### Exercise
All of the records should be reproduced word for word, but no images may appear in the copy.

### Data listing
*** Begin section ***

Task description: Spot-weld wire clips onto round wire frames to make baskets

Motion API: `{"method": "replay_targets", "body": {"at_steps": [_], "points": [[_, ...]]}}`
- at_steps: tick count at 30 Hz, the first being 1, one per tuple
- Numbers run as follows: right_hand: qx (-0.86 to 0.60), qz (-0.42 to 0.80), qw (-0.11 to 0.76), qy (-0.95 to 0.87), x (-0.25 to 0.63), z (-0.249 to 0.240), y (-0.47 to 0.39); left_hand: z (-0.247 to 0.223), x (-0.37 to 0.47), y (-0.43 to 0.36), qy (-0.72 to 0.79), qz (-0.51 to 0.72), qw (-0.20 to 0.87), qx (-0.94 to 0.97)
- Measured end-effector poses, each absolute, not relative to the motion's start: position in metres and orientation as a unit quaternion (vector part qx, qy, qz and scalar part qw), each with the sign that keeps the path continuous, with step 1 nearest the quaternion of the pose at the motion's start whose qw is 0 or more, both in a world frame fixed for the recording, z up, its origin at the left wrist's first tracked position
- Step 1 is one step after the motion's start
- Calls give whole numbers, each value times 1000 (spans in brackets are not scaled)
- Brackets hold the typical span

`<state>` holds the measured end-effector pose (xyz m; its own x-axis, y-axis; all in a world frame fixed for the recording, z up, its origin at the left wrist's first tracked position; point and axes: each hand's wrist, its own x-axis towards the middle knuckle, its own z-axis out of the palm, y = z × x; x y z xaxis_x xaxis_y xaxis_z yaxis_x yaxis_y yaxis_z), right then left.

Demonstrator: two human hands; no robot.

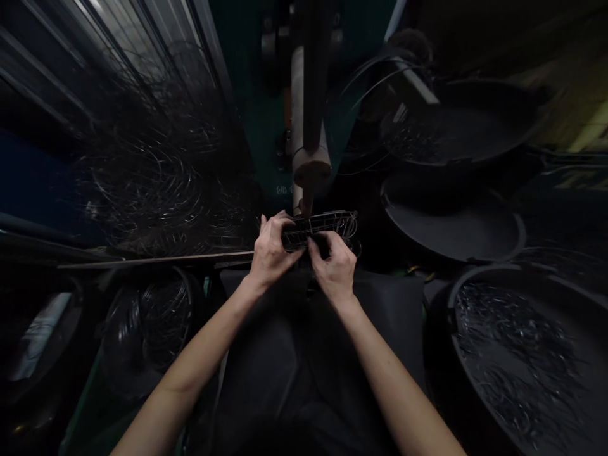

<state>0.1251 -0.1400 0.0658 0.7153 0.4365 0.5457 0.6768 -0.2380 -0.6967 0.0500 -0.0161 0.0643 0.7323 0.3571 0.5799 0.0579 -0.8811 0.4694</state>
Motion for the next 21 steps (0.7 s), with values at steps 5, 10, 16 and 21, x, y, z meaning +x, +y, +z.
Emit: {"method": "replay_targets", "body": {"at_steps": [5, 10, 16, 21], "points": [[-784, -123, 493, -356, 128, 63, -137, 63, 52, -13, 110, 346, 212, 907], [-786, -119, 503, -339, 126, 62, -136, 66, 51, -10, 97, 345, 189, 914], [-796, -88, 500, -329, 127, 54, -128, 59, 56, 1, 78, 337, 168, 923], [-791, -92, 501, -340, 121, 82, -154, 61, 56, 7, 78, 367, 177, 910]]}}
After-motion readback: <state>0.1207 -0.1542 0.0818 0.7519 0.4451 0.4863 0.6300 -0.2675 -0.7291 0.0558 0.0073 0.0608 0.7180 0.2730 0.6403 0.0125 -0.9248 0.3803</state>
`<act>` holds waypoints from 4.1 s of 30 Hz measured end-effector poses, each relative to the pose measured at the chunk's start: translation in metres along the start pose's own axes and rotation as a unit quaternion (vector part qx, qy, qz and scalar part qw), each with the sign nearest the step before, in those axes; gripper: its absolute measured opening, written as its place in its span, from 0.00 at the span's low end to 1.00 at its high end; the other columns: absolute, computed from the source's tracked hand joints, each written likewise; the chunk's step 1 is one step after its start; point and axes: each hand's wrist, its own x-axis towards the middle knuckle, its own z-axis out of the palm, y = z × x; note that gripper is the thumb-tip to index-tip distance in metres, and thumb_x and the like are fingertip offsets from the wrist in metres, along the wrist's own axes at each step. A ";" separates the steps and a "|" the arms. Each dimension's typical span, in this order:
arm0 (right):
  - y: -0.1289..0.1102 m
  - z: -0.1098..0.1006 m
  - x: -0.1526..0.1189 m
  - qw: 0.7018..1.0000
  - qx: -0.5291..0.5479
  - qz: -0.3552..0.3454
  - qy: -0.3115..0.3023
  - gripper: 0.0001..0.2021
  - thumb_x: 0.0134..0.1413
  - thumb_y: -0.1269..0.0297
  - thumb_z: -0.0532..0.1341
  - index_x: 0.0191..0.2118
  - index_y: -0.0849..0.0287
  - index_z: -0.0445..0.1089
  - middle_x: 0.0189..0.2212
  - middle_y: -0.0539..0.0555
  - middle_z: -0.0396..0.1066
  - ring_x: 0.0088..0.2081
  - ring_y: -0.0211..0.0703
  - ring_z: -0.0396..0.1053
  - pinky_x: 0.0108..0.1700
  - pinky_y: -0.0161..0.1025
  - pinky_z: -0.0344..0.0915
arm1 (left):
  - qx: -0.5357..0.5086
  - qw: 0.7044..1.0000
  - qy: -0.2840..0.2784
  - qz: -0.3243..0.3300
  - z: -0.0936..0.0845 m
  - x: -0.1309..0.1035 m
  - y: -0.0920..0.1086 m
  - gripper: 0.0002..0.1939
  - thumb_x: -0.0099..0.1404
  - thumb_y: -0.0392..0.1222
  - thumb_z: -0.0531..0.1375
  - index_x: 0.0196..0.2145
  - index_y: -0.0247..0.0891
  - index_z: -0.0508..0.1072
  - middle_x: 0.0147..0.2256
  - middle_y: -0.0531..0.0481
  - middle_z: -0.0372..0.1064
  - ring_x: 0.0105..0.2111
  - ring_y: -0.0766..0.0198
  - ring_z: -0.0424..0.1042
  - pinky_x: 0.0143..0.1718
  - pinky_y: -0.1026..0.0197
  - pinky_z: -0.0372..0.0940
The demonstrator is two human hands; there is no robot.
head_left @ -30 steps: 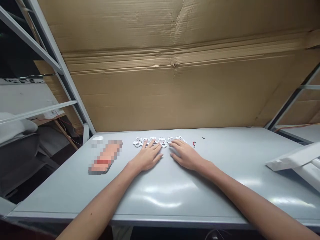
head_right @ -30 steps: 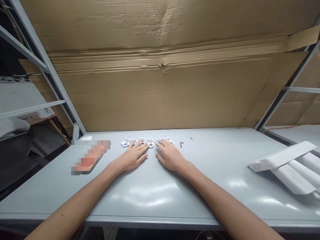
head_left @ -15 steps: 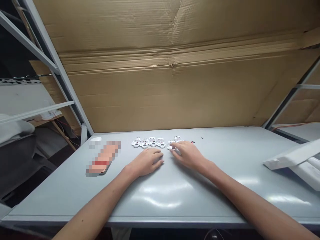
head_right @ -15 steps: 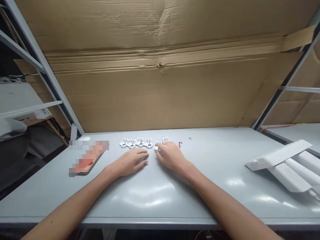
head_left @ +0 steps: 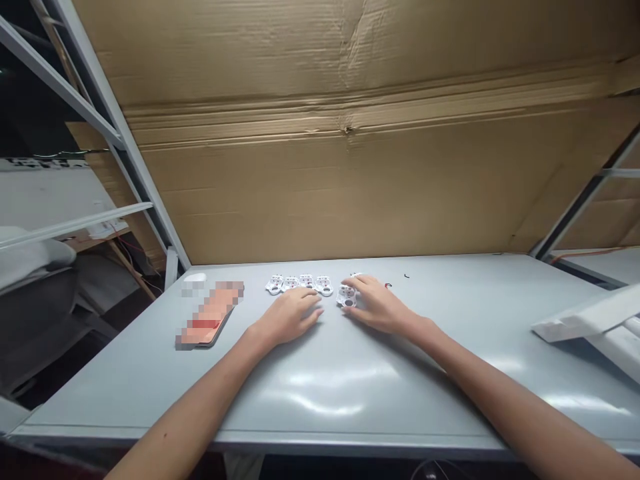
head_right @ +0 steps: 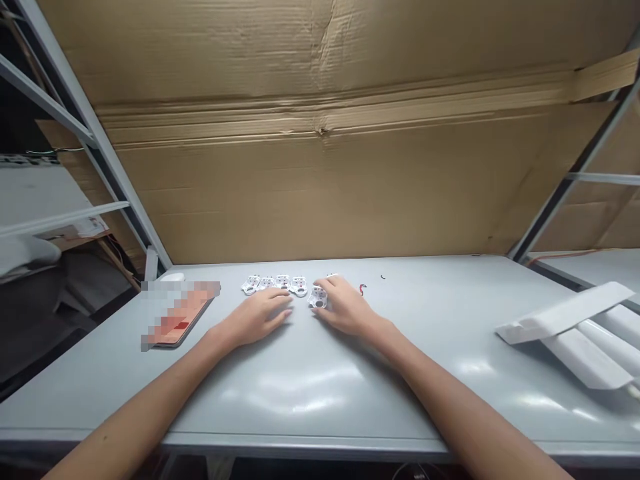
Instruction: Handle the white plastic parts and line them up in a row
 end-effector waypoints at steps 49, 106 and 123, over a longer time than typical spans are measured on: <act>0.005 -0.018 0.007 0.843 0.484 0.233 -0.022 0.18 0.46 0.52 0.70 0.41 0.56 0.75 0.48 0.59 0.74 0.48 0.51 0.73 0.51 0.45 0.70 | 0.010 0.999 -0.022 -0.023 0.002 -0.003 0.008 0.19 0.69 0.51 0.57 0.53 0.38 0.71 0.61 0.37 0.59 0.65 0.45 0.53 0.62 0.43 0.55; -0.010 0.003 0.002 0.992 0.080 -0.079 -0.058 0.13 0.63 0.68 0.54 0.42 0.53 0.77 0.45 0.57 0.76 0.47 0.50 0.72 0.48 0.47 0.67 | -0.013 1.000 -0.006 -0.011 0.009 -0.003 0.003 0.20 0.68 0.50 0.60 0.54 0.41 0.71 0.60 0.40 0.61 0.63 0.47 0.57 0.62 0.45 0.57; -0.015 -0.008 -0.002 0.995 0.024 -0.075 -0.053 0.15 0.56 0.61 0.62 0.49 0.55 0.71 0.43 0.58 0.74 0.44 0.50 0.70 0.45 0.46 0.66 | -0.001 1.000 -0.002 0.009 0.012 -0.002 0.004 0.16 0.70 0.48 0.57 0.53 0.42 0.71 0.55 0.44 0.67 0.62 0.44 0.57 0.62 0.41 0.55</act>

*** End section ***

### Answer below
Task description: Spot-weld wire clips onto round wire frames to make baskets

Motion API: `{"method": "replay_targets", "body": {"at_steps": [_], "points": [[_, ...]]}}`
- at_steps: tick count at 30 Hz, the first being 1, one per tuple
- Numbers run as follows: right_hand: qx (-0.86 to 0.60), qz (-0.42 to 0.80), qw (-0.11 to 0.76), qy (-0.95 to 0.87), x (-0.25 to 0.63), z (-0.249 to 0.240), y (-0.47 to 0.39); left_hand: z (-0.247 to 0.223), x (-0.37 to 0.47), y (-0.43 to 0.36), qy (-0.72 to 0.79), qz (-0.51 to 0.72), qw (-0.20 to 0.87), qx (-0.94 to 0.97)
- Measured end-effector poses, each absolute, not relative to the motion's start: position in metres and orientation as a unit quaternion (vector part qx, qy, qz and scalar part qw), each with the sign that keeps the path continuous, with step 1 nearest the quaternion of the pose at the motion's start whose qw is 0 or more, both in a world frame fixed for the recording, z up, its origin at the left wrist's first tracked position
- Step 1 is one step after the motion's start
- Calls give whole numbers, each value times 1000 (spans in brackets are not scaled)
- Brackets hold the typical span

`<state>` holds the measured end-effector pose (xyz m; its own x-axis, y-axis; all in a world frame fixed for the recording, z up, its origin at the left wrist's first tracked position; point and axes: each hand's wrist, its own x-axis towards the middle knuckle, its own z-axis out of the palm, y = z × x; x y z xaxis_x xaxis_y xaxis_z yaxis_x yaxis_y yaxis_z), right then left.

Demonstrator: two human hands; no robot.


<state>0.1251 -0.1400 0.0658 0.7153 0.4365 0.5457 0.6768 -0.2380 -0.6967 0.0500 -0.0161 0.0643 0.7323 0.3571 0.5799 0.0579 -0.8811 0.4694</state>
Motion for the next 21 steps (0.7 s), with values at steps 5, 10, 16 and 21, x, y, z meaning +x, +y, +z.
Emit: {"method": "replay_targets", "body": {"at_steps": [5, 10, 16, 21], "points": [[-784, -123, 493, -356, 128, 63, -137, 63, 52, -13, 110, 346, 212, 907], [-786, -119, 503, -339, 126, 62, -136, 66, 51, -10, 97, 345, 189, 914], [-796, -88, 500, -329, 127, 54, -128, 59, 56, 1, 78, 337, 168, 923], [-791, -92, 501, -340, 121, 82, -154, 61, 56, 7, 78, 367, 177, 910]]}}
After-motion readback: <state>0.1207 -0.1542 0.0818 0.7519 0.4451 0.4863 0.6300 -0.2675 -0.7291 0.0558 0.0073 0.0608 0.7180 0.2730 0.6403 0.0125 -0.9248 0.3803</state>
`<act>` holds waypoints from 4.1 s of 30 Hz measured end-effector poses, each relative to the pose measured at the chunk's start: translation in metres along the start pose's own axes and rotation as a unit quaternion (vector part qx, qy, qz and scalar part qw), each with the sign nearest the step before, in those axes; gripper: its absolute measured opening, written as its place in its span, from 0.00 at the span's low end to 1.00 at its high end; the other columns: absolute, computed from the source's tracked hand joints, each written likewise; the chunk's step 1 is one step after its start; point and axes: each hand's wrist, its own x-axis towards the middle knuckle, its own z-axis out of the palm, y = z × x; note that gripper is the thumb-tip to index-tip distance in metres, and thumb_x and the like are fingertip offsets from the wrist in metres, along the wrist's own axes at each step. A ";" separates the steps and a "|" the arms. Each dimension's typical span, in this order:
arm0 (right):
  - y: -0.1289..0.1102 m
  - z: -0.1098..0.1006 m
  - x: -0.1526..0.1189 m
  - qw: 0.7018..1.0000
  - qx: -0.5291..0.5479
  - qz: -0.3552..0.3454
  - qy: -0.3115..0.3023
  - gripper: 0.0001..0.2021
  - thumb_x: 0.0134..0.1413
  - thumb_y: -0.1269..0.0297
  - thumb_z: -0.0532..0.1341
  - index_x: 0.0191..0.2118
  - index_y: -0.0849..0.0287
  - index_z: -0.0445..0.1089
  - middle_x: 0.0189..0.2212
  - middle_y: -0.0539..0.0555
  - middle_z: -0.0396..0.1066
  - ring_x: 0.0088..0.2081
  - ring_y: -0.0211..0.0703
  - ring_z: -0.0396..0.1053
  - pinky_x: 0.0108..0.1700
  - pinky_y: -0.0161..0.1025
  - pinky_z: -0.0344..0.0915
arm1 (left):
  - qx: -0.5357..0.5086
  - qw: 0.7044..1.0000
  - qy: -0.2840..0.2784
  - qz: -0.3243..0.3300
  - z: -0.0936..0.0845 m
  - x: -0.1309..0.1035 m
  - y: -0.0920..0.1086 m
  - gripper: 0.0002..0.1939
  - thumb_x: -0.0099..0.1404
  - thumb_y: -0.0392..0.1222
  - thumb_z: -0.0531..0.1375
  - index_x: 0.0196..0.2145
  - index_y: -0.0247..0.0891
  - index_z: -0.0508..0.1072
  - middle_x: 0.0147..0.2256
  - middle_y: -0.0531..0.0481
  - middle_z: -0.0372..0.1064
  - ring_x: 0.0105..0.2111
  - ring_y: -0.0766..0.0198
  - ring_z: -0.0424..0.1042
  - pinky_x: 0.0143..0.1718
  - pinky_y: -0.1026..0.0197
  - pinky_z: -0.0372..0.0940
The demonstrator is two human hands; there is no robot.
head_left @ -30 steps: 
head_right @ -30 steps: 
head_left @ -15 steps: 
head_right @ -15 steps: 
head_left @ +0 steps: 
head_right @ +0 steps: 
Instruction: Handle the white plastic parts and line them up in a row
 end-effector waypoints at steps 49, 106 and 123, over a longer time than typical spans are measured on: <act>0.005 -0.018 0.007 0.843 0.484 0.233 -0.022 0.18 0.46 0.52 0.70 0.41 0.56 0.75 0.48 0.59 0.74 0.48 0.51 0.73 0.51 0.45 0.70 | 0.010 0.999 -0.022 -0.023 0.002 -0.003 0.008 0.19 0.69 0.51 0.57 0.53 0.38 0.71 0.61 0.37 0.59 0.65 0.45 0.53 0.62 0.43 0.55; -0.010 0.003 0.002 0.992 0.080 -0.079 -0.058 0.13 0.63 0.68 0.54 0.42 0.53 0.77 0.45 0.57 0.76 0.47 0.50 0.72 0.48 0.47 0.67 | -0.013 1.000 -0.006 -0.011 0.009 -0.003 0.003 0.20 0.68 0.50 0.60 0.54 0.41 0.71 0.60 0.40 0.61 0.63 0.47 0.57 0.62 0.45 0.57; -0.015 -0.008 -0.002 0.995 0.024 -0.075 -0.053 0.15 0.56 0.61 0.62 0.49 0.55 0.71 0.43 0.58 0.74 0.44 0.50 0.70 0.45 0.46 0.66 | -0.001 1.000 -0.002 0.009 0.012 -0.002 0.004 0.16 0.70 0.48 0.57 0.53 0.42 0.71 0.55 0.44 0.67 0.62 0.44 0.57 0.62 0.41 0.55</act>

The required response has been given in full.